▶ _Action item_
Every line of the material below that contains the string "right" must appear in the answer.

▶ _Collected material_
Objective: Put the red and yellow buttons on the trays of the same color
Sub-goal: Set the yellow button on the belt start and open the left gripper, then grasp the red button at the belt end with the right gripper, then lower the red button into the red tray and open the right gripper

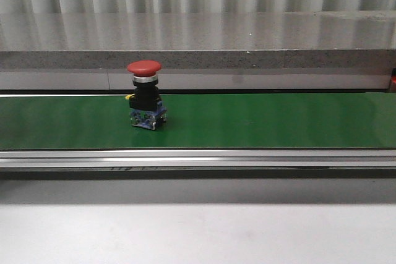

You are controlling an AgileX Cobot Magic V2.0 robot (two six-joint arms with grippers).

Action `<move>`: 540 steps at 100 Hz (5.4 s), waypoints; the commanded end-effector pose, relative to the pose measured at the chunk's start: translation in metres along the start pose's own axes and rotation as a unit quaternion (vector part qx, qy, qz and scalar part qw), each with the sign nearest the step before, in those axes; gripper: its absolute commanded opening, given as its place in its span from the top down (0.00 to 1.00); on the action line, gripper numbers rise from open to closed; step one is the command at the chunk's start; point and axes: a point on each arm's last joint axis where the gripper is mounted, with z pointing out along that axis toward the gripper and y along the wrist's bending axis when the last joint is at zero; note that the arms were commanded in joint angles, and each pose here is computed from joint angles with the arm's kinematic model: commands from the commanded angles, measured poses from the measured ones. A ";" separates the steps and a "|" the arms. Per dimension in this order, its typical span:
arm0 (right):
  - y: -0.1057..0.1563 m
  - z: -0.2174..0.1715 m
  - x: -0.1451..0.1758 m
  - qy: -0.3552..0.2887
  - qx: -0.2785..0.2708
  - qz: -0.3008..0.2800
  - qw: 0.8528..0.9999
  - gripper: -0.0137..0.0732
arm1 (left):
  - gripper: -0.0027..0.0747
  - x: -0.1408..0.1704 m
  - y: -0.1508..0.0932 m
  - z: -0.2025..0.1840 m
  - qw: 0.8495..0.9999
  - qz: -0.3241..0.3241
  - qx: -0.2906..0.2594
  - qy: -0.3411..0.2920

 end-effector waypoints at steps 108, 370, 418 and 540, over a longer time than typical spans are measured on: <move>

▶ _Response below_
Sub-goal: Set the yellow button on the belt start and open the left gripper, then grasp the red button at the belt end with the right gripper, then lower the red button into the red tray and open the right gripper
arm0 (right):

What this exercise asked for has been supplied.